Wednesday, July 05, 2006

Open source Software is by and large awesome. If you work for a large company the barrier to adoption is sometimes overwhelming. In fact on one of our large projects, our employee schedule forecasting system was set to use the normal java open source stack, struts, hibernate, ect. There was a fear to use open source so our company ended up purchasing a framework from big blue...Our company has also adopted CVS instead of Subversion because maturity model score for subversion was too low.

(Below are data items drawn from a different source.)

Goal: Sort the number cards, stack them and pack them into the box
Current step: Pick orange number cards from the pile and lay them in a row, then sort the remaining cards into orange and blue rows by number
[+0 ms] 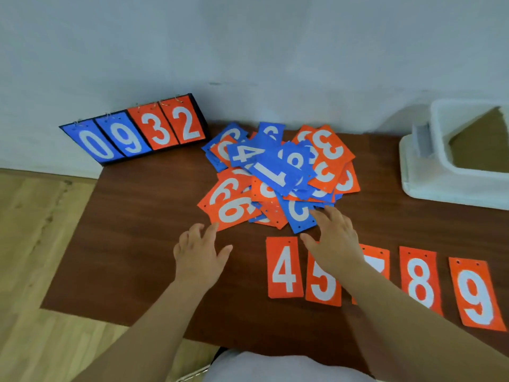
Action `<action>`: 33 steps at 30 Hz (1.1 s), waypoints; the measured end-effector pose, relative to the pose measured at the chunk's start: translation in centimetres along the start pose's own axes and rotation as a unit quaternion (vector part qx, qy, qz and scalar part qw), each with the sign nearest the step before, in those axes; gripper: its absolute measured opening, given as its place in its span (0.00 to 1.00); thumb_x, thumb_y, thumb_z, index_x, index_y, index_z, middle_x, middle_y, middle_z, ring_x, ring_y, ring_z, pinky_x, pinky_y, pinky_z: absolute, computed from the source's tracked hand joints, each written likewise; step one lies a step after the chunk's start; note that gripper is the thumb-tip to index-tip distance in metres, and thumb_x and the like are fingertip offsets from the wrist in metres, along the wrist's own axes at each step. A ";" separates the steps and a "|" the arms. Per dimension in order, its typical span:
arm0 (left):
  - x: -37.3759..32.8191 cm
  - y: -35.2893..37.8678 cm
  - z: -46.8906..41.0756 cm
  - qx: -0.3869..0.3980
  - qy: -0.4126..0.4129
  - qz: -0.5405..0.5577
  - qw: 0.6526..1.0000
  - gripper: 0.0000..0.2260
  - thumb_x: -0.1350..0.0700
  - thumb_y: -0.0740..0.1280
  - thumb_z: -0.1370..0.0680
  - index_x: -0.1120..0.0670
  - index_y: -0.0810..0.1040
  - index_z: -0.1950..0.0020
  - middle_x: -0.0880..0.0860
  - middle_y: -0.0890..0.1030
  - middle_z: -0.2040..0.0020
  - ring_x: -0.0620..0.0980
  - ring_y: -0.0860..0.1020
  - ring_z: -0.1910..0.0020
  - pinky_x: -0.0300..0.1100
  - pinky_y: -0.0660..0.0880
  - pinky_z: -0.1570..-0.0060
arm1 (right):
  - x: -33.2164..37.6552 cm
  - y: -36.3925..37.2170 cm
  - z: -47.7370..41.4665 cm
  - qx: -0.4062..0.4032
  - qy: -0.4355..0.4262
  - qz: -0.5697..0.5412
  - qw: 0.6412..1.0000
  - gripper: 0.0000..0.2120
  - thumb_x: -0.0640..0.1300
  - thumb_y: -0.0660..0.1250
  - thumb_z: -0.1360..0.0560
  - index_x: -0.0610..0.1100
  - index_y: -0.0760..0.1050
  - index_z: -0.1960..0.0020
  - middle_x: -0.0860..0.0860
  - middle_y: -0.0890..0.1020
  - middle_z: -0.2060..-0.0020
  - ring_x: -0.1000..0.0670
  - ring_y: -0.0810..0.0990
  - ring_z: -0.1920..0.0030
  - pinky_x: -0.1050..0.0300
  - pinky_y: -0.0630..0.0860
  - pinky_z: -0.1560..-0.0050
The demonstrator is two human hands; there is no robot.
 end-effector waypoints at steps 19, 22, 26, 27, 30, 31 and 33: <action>-0.9 2.1 -12.2 0.094 0.141 0.003 0.985 0.37 0.39 0.71 0.24 0.42 0.56 0.21 0.53 0.63 0.24 0.56 0.65 0.28 0.53 0.71 0.32 | -1.1 4.7 -6.9 0.040 0.234 -0.022 0.971 0.26 0.53 0.78 0.29 0.51 0.73 0.36 0.45 0.67 0.35 0.40 0.72 0.37 0.46 0.77 0.40; -1.0 2.0 -12.8 0.091 0.135 0.011 0.987 0.38 0.39 0.74 0.26 0.41 0.58 0.22 0.51 0.67 0.27 0.55 0.68 0.30 0.53 0.71 0.33 | -1.5 4.5 -7.5 0.042 0.223 -0.007 0.974 0.26 0.55 0.79 0.32 0.52 0.73 0.39 0.47 0.69 0.38 0.42 0.74 0.40 0.46 0.79 0.41; -1.3 1.3 -12.1 0.068 0.136 0.041 0.987 0.34 0.45 0.74 0.24 0.41 0.61 0.22 0.49 0.73 0.30 0.52 0.71 0.31 0.52 0.72 0.32 | -1.2 4.1 -7.8 0.042 0.206 -0.017 0.978 0.18 0.50 0.78 0.29 0.53 0.73 0.44 0.50 0.75 0.52 0.45 0.77 0.47 0.52 0.79 0.56; -1.1 1.1 -11.9 0.065 0.133 0.067 0.987 0.32 0.47 0.73 0.22 0.41 0.63 0.22 0.49 0.73 0.30 0.51 0.71 0.30 0.51 0.72 0.32 | -1.3 3.8 -7.8 0.035 0.207 -0.037 0.977 0.16 0.47 0.77 0.28 0.54 0.73 0.46 0.49 0.77 0.55 0.45 0.78 0.50 0.55 0.77 0.61; 0.3 0.2 -11.2 0.079 0.079 0.186 0.976 0.25 0.52 0.69 0.19 0.42 0.67 0.23 0.48 0.72 0.26 0.49 0.71 0.28 0.48 0.72 0.32 | -1.3 2.4 -7.3 0.025 0.190 -0.106 0.976 0.11 0.42 0.73 0.24 0.52 0.75 0.45 0.50 0.79 0.57 0.49 0.79 0.61 0.57 0.73 0.67; 1.0 -0.3 -11.0 0.078 0.052 0.218 0.971 0.23 0.52 0.68 0.18 0.41 0.68 0.24 0.47 0.72 0.26 0.49 0.71 0.28 0.48 0.73 0.32 | -1.1 1.6 -7.0 0.020 0.181 -0.134 0.974 0.11 0.41 0.72 0.23 0.52 0.76 0.44 0.51 0.80 0.54 0.50 0.79 0.60 0.57 0.75 0.65; 2.5 -1.9 -10.5 0.063 -0.005 0.281 0.958 0.22 0.51 0.68 0.19 0.41 0.70 0.25 0.47 0.72 0.27 0.50 0.72 0.29 0.49 0.75 0.34 | -0.7 -0.2 -6.1 -0.001 0.164 -0.188 0.968 0.12 0.41 0.71 0.22 0.53 0.77 0.43 0.53 0.79 0.48 0.52 0.79 0.55 0.58 0.78 0.63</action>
Point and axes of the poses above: each hand's wrist, its own z-axis away from the middle knuckle, its own y-axis out of the palm, x = y × z, the point moved 10 cm from there along -z, towards the middle knuckle
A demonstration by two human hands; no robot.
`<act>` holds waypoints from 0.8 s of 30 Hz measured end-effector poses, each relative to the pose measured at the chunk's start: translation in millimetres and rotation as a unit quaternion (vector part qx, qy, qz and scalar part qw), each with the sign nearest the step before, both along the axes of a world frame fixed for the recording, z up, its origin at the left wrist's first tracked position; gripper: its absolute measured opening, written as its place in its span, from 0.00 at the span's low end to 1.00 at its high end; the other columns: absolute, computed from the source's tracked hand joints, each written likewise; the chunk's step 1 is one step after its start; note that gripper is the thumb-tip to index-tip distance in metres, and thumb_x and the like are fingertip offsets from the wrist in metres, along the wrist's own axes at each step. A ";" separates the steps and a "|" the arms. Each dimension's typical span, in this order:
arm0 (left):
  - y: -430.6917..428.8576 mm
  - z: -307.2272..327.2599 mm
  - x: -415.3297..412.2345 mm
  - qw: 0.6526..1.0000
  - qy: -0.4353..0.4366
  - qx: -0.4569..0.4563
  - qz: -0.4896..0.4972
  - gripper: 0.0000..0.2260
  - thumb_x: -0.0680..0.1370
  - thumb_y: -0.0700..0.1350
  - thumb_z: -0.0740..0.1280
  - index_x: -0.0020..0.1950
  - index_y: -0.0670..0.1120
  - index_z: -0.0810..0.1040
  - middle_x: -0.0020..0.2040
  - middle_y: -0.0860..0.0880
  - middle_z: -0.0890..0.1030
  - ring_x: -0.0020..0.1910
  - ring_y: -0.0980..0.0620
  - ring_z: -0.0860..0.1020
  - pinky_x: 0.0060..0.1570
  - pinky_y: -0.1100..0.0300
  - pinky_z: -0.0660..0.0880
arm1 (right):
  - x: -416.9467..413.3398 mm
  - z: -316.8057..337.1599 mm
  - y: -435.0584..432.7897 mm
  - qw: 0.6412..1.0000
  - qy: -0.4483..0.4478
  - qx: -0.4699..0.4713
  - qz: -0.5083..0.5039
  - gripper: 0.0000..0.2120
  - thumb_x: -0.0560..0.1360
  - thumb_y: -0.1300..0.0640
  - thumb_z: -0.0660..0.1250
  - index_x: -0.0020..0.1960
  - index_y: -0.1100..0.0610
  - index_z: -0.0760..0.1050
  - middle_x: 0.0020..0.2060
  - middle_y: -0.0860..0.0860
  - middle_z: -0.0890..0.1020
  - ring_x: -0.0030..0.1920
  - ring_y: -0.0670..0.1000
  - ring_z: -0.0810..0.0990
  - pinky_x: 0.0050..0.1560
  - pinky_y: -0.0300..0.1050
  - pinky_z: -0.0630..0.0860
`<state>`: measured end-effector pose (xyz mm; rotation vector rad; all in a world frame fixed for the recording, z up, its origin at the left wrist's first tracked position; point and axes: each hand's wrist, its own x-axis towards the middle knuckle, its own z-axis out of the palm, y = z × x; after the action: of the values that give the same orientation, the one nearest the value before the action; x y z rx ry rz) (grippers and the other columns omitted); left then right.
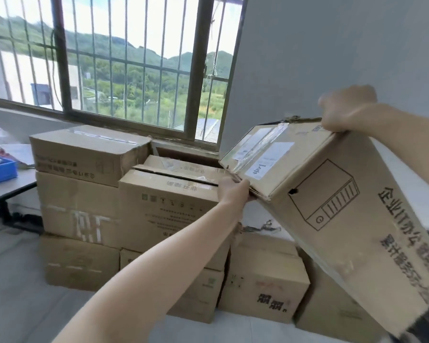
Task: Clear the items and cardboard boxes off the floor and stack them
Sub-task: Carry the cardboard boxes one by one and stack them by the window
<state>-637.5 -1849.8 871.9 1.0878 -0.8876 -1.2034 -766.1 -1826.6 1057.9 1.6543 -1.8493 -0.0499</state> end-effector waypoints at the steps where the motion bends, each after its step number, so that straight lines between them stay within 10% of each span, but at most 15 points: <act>1: -17.3 0.4 9.3 1.000 0.006 0.000 0.008 0.03 0.76 0.34 0.61 0.43 0.37 0.74 0.40 0.42 0.77 0.36 0.49 0.79 0.32 0.64 0.79 | 13.0 2.9 -14.2 1.000 0.011 -0.005 0.006 0.06 0.74 0.66 0.60 0.46 0.55 0.69 0.41 0.54 0.74 0.58 0.59 0.75 0.52 0.45 0.66; 7: -109.0 -20.7 62.8 0.999 0.023 -0.007 0.038 0.09 0.77 0.36 0.61 0.37 0.43 0.69 0.37 0.47 0.74 0.35 0.53 0.75 0.45 0.60 0.77 | 84.6 -4.5 -111.9 0.994 0.086 -0.019 0.069 0.08 0.76 0.61 0.62 0.54 0.58 0.76 0.54 0.56 0.79 0.57 0.58 0.76 0.47 0.45 0.65; 16: -286.7 -28.8 151.6 0.996 0.014 -0.021 0.084 0.07 0.77 0.32 0.59 0.40 0.38 0.73 0.37 0.45 0.74 0.34 0.53 0.73 0.28 0.67 0.73 | 180.8 -8.0 -283.9 0.979 0.155 -0.036 0.124 0.13 0.74 0.69 0.56 0.33 0.57 0.63 0.31 0.50 0.66 0.34 0.50 0.68 0.36 0.41 0.61; 24: -416.0 -50.5 237.3 0.987 -0.066 0.031 0.140 0.09 0.73 0.32 0.60 0.34 0.38 0.74 0.29 0.46 0.72 0.32 0.48 0.71 0.29 0.65 0.67 | 277.1 -28.7 -432.0 0.967 0.160 -0.004 0.198 0.07 0.76 0.67 0.54 0.44 0.57 0.68 0.33 0.51 0.69 0.41 0.53 0.72 0.35 0.41 0.67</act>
<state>-400.3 -2265.8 821.3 1.3081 -0.7717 -0.9389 -489.0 -2258.5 1029.2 1.8567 -1.2584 -0.1295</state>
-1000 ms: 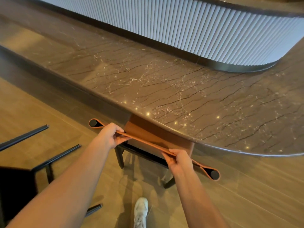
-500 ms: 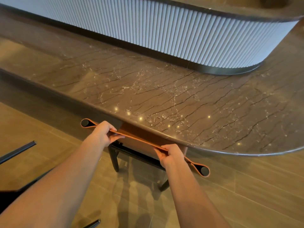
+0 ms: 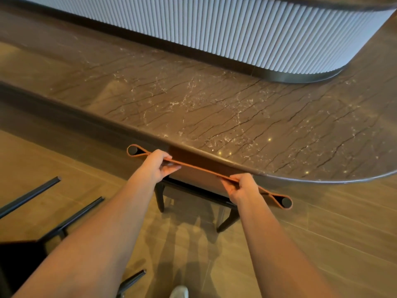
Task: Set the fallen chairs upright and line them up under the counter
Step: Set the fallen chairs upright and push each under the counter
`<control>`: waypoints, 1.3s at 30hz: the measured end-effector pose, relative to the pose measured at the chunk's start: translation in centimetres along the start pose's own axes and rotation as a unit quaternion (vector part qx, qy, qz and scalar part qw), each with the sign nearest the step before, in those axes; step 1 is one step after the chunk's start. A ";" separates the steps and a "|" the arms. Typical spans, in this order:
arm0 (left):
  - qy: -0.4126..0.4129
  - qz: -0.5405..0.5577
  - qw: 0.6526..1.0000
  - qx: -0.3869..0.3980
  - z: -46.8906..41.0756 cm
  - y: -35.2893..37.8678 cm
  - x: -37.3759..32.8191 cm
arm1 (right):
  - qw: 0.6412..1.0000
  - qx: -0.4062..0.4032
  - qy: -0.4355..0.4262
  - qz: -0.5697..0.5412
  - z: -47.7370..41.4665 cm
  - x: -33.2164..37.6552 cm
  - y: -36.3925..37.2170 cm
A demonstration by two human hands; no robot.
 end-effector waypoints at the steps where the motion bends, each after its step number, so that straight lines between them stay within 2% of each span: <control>1: -0.002 -0.015 1.000 0.013 0.4 -0.1 0.2 | 1.000 0.013 -0.014 0.006 0.3 -0.4 -0.2; 8: 0.056 -0.071 0.992 0.091 5.3 -2.5 2.1 | 0.984 0.147 -0.011 0.099 3.5 -2.3 -3.3; 14: 0.133 -0.040 0.983 0.122 13.0 -6.0 6.1 | 0.943 0.248 -0.058 0.216 9.1 -4.4 -5.5; 21: 0.226 0.020 0.970 0.088 23.8 -11.0 13.1 | 0.890 0.341 -0.075 0.292 16.7 -8.1 -9.3; 26: 0.268 0.050 0.961 0.039 30.2 -15.9 18.9 | 0.857 0.385 -0.048 0.340 21.5 -12.2 -12.0; 34: 0.320 0.128 0.937 -0.063 38.6 -28.9 25.5 | 0.789 0.447 -0.001 0.422 27.9 -24.1 -13.8; 39: 0.340 0.175 0.920 -0.087 42.9 -38.0 29.8 | 0.747 0.477 0.025 0.463 32.3 -33.5 -14.8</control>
Point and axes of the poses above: each hand's wrist, its own z-axis away from the middle knuckle, its own y-axis out of the palm, x = y × z, the point moved 1 cm from there along -z, towards the middle knuckle, and after that the axes turned 4 degrees about -z, right-handed, at the moved point
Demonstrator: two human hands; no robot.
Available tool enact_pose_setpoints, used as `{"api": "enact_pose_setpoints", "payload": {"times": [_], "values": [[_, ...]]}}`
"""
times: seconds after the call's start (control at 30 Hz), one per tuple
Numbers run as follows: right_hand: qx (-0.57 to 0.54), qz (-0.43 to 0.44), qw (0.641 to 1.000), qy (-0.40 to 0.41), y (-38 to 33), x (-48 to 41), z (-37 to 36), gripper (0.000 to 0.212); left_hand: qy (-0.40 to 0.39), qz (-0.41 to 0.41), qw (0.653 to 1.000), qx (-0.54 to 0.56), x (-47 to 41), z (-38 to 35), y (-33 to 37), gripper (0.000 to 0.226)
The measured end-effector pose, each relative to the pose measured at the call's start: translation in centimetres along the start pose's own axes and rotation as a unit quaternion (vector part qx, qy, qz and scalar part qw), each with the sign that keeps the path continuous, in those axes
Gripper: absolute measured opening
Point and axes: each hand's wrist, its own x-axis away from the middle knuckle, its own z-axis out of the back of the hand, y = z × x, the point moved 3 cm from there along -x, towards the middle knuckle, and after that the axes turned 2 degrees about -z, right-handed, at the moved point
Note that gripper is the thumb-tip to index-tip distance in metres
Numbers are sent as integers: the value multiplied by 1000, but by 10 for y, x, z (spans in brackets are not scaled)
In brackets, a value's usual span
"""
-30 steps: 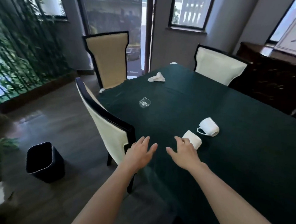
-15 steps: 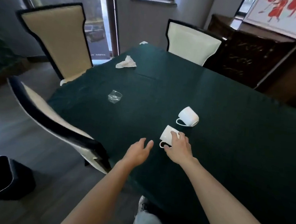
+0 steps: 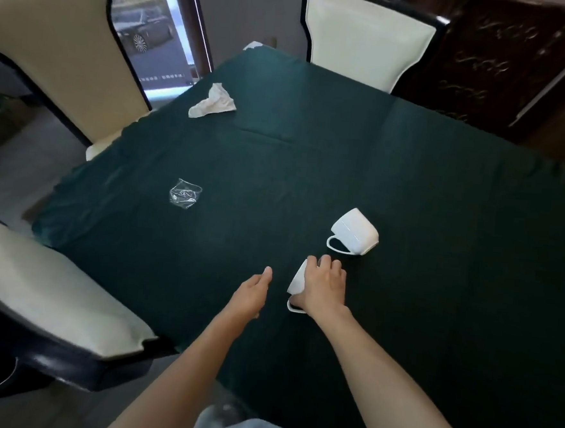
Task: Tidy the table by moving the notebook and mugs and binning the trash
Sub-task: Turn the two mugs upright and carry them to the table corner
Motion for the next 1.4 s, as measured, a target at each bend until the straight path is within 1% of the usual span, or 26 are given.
{"api": "enact_pose_setpoints", "payload": {"times": [0.07, 0.13, 0.2, 0.27, 0.37, 0.43, 0.5, 0.6, 0.77, 0.87, 0.97, 1.07, 1.17, 1.23, 1.33, 1.4], "values": [[-31, 15, 999, 8, 0, -2, 3, 96, -3, 1, 1000, 3, -9, 4, 8, 47], [-115, 38, 992, 18, 0, 1, 8, 96, -17, 0, 1000, 19, -16, 10, 18, 47], [-240, 56, 969, 4, -3, 7, 11, 95, -35, 10, 999, 32, -19, 16, 28, 55], [-315, 69, 946, -13, -8, 12, 9, 92, -39, 12, 998, 38, -22, 20, 35, 59], [-359, 68, 930, -31, -12, 16, 4, 91, -41, 9, 998, 54, -24, 26, 36, 59], [-381, 46, 922, -46, -12, 16, 3, 91, -46, 2, 996, 80, -23, 27, 32, 56], [-399, 21, 914, -65, -11, 16, 4, 96, -49, 1, 994, 102, -23, 26, 27, 53], [-386, 13, 918, -85, -12, 17, 5, 100, -57, 7, 991, 118, -22, 21, 23, 47], [-352, 5, 930, -103, -9, 18, 6, 103, -69, 7, 989, 127, -24, 15, 22, 45], [-334, -1, 935, -121, -9, 19, 7, 113, -78, 15, 991, 108, -27, 16, 22, 46], [-320, -10, 936, -146, -3, 20, 11, 123, -59, 18, 997, 39, -37, 17, 30, 50], [-297, -38, 943, -143, 12, 15, 20, 119, -32, -28, 999, -22, -53, 17, 50, 57], [-273, -74, 947, -154, 31, 7, 31, 108, -34, -65, 996, -40, -64, 11, 79, 60], [-257, -91, 954, -129, 43, 1, 40, 95, -47, -82, 994, -50, -71, 3, 97, 58], [-257, -128, 958, -21, 59, -12, 56, 75, -66, -105, 990, -60, -81, -14, 124, 48], [-253, -151, 955, 43, 68, -23, 65, 72, -82, -110, 989, -59, -87, -26, 139, 45]]}}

Well some folks in Amsterdam took it upon themselves to make a movie using nothing but open source software. The result is something I couldn't believe. An entirely open source movie, free as in beer and free as in source code. Its slightly out there in plot but the graphics are quite simply amazing. Take that Pixar.

Friday, June 30, 2006

Duck Typing for performance... lets face it when it comes to performace people attempt to squeeze every millisecond out of thier code. Duck Typing is a tremendious technique that Coldfusion's typeless nature affords us. It just so happens that Duck Typing can lead to tremendous performance improvements in CFC heavy applications. As many have commented while this is great it destroys the documentation in CFC explorer. Personally I think Duck Typing should be primarily used as a development technique not a performance booster. That being said it cannot be denied the performance you can get is pretty amazing. If you are using duck typing solely for performance gains its important to only use this in production. Your code that is used for auto documentation, in development, as well as stored in source control should have return types, types, and required attributes. You can accomplish this by appending the below ANT task to your deploy process, I would recommend deploying your Typeless CFCs to QA and production. Please note that anything you want stripped needs to have ducktype="true"* at the end of the tag:

<property name="path_to_project" location="../test/duck" />
<target name="Duck Type">
   <replaceregexp match="(cffunction[.\w]*?)([ ]?returntype)[ ]*?=[ ]*?(.)(.*?)\3[ ]?(?=(ducktype))"
      replace="\1 "
      flags="igm">
      <fileset dir="${path_to_project}"
   includes="**/*.cfc"/>
   </replaceregexp>

   <replaceregexp match="(cfargument.*?)([ ]?required)[ ]*?=[ ]*?(.)(.*?)\3[ ]?(?=(ducktype))"
   replace="\1 "
      flags="igm">
      <fileset dir="${path_to_project}"    includes="**/*.cfc"/>
   </replaceregexp>

      <replaceregexp match="(cfargument.*?)([ ]?type)[ ]*?=[ ]*?(.)(.*?)\3[ ]?(?=(ducktype))"
      replace="\1 "
      flags="igm">
   <fileset dir="${path_to_project}" includes="**/*.cfc"/>
   </replaceregexp>
</target>



If you prefer to not require the use of ducktype="true"
just remove (?=(ducktype)) from the match pattern. Additionally if you prefer to replace returntype="*" with returntype="any" instead of deleting it you can set replace equal to \1\2=\3any\3.

*It is worth noting that the regex simply matches ducktype as an attribute. You can have ducktype='false' or ducktype="goaway" and it will still convert your functions/arguments.